Con esto se implantaría el sueño de George Orwell plasmado su novela de 1949 y llevada a película: The Big Brother o el Gran Hermano en 1956. Y si bien hoy “gracias” a los avances tecnológicos, sobre todo el Internet, los habitantes del mundo somos fácilmente localizables y hasta diagnosticados acerca de nuestros gustos, aficiones, costumbres y hasta lo que comemos, pero ahora con la modalidad de entregar nuestros datos biométricos de plano, no habrá movimiento o expresión que escape a quien nos vigile.

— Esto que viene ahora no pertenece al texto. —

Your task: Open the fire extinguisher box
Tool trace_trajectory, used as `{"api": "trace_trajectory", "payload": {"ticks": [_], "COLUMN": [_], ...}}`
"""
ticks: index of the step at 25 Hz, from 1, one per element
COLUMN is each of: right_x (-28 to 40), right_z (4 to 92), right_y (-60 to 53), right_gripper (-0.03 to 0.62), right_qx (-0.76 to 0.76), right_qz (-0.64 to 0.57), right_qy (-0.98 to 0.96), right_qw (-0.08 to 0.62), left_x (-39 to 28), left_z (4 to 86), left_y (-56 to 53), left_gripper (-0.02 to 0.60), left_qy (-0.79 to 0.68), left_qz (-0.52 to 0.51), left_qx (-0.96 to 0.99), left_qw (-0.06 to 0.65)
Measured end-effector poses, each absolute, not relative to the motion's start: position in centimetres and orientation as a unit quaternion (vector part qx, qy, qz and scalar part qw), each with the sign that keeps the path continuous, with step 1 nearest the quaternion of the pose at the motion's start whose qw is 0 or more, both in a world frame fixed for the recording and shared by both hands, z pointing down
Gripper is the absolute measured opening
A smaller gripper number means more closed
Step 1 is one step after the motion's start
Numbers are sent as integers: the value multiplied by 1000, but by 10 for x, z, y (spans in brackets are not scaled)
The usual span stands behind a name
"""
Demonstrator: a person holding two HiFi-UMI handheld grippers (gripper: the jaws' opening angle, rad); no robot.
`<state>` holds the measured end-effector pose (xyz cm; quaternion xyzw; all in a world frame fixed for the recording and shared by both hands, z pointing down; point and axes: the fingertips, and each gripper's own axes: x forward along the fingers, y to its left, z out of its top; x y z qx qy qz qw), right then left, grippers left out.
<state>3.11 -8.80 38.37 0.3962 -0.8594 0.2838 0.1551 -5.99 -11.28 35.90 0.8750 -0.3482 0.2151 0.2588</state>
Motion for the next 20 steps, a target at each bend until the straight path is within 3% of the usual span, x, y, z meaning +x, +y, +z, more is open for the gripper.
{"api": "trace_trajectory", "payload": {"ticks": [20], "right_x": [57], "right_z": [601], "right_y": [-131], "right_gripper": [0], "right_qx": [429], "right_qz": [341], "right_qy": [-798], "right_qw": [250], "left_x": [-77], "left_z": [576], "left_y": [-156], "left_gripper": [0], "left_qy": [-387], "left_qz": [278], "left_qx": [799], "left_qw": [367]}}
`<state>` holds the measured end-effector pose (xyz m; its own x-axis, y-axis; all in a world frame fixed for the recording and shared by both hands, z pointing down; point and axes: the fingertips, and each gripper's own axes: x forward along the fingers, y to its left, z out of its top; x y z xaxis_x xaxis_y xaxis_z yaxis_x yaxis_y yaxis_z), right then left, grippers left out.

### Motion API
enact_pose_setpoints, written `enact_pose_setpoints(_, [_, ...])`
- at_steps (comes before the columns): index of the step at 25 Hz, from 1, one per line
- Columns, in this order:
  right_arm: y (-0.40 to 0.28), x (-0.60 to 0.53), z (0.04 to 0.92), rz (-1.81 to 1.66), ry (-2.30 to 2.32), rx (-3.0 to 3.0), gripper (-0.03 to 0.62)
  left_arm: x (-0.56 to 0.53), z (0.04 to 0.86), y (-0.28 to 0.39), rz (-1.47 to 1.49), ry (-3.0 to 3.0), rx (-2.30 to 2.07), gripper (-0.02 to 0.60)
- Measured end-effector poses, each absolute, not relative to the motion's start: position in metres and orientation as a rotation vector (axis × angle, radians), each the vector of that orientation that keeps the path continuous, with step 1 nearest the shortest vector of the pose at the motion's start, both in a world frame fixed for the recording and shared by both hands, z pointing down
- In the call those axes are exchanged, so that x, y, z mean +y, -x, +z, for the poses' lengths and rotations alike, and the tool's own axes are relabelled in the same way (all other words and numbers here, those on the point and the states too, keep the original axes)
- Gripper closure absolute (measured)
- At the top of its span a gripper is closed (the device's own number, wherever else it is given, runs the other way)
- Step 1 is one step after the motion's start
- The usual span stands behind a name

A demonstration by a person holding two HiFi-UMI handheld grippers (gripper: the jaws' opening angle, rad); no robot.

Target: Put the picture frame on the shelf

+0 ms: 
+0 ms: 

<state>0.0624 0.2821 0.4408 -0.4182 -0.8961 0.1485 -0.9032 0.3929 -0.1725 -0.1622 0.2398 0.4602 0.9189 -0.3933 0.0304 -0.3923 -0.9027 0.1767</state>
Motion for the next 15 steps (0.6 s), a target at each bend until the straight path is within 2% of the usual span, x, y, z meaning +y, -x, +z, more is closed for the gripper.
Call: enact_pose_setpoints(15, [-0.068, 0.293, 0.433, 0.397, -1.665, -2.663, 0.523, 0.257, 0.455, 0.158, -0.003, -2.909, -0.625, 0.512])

Nuestras identidades, con todo y huellas dactilares y reticular, fisonomía, domicilios, recorridos, sitios de reunión, diálogos, gestiones, ubicación y todo lo que se relacione a nuestras vidas, privadas porque no somos entes públicos, estarán en manos de las telefonías y luego pasarán a poder del gobierno, que, con ello, tendrá un control similar a la película que comento. Una ficha tipo criminal hasta con “tocada de piano”.

No habrá intimidad ni hueco donde nos podamos esconder. Si no queremos que alguien se entere de dónde estamos, a quien visitamos o con quien hablamos, tendrá que ser dejando el celular. Los datos personales, todos, hasta los más íntimos estarán expuestos.

Si la ley APROBADA por la mayoría de Morena y sus lacayos aliados, publicada ayer domingo por el Ganso de Macuspana, solo se refiriera a personas públicas, voy de acuerdo, pero quienes nos desempeñamos en la privacidad, ¿por qué?

Esto es peor que cuando WhatsApp anunció que podría utilizar nuestros datos. Todos protestamos y hasta cambiamos de canal de comunicación, existe siempre esa posibilidad, pero con la nueva ley que entró en vigor y deberá concretarse en un máximo de dos años al cabo de los cuales, quien no cumpla con la entrega, verá cancelada su línea y no me queda claro si se aplicarán penas de multa y cárcel a usuarios o empresas renuentes.

Incluso, la Secretaría de Comunicaciones y Transportes dio a conocer que no cuenta con la infraestructura para realizar un registro de esa magnitud.

Pero más allá de las cuestiones técnicas y presupuestales, está el hecho de que el gobierno nos quiere en un puño, ya no le basta con la credencial de elector, cuyo padrón guarda con discreción, por Ley el Instituto Nacional Electoral, convertido en piedra en el zapato del Mesías Tropical, empeñado en someterlo hasta con una nueva Ley.

Nos lleva el Ganso a un estado totalitario, sin libertades, con segura represión a quien disienta, con vigilancia de celulares y telecomunicaciones. Se sublima, ya no hará falta los jefes de manzana delatores de quienes piensen distinto a quien detenta el poder, el gobierno.

El tema es grave, ya que el llamado Padrón Nacional de Usuarios de Telefonía Móvil no sólo contendrá el número de línea telefónica móvil sino también fecha y hora de la activación de la tarjeta SIM; nombre completo o, en su caso, denominación o razón social del usuario; nacionalidad o número de identificación oficial con fotografía y clave única de población del titular de la línea.

Además, la ficha contendrá datos biométricos del usuario; las autoridades de seguridad y procuración de justicia para el ejercicio de sus atribuciones tendrán acceso a la información contenida en el Padrón.

Y aunque dice que la información será confidencial y reservada en términos de la Ley Federal de Transparencia y Acceso a la Información Pública, de la Ley General de Protección de Datos Personales en Posesión de Sujetos Obligados y de la Ley Federal de Protección de Datos Personales en Posesión de los Particulares, el gobierno, como ya se dijo, podrá hacer uso de toda esa información.

De una vez les digo, a la 4T y su profeta, no les doy nada, por mi voluntad. Prefiero quedarme sin celular.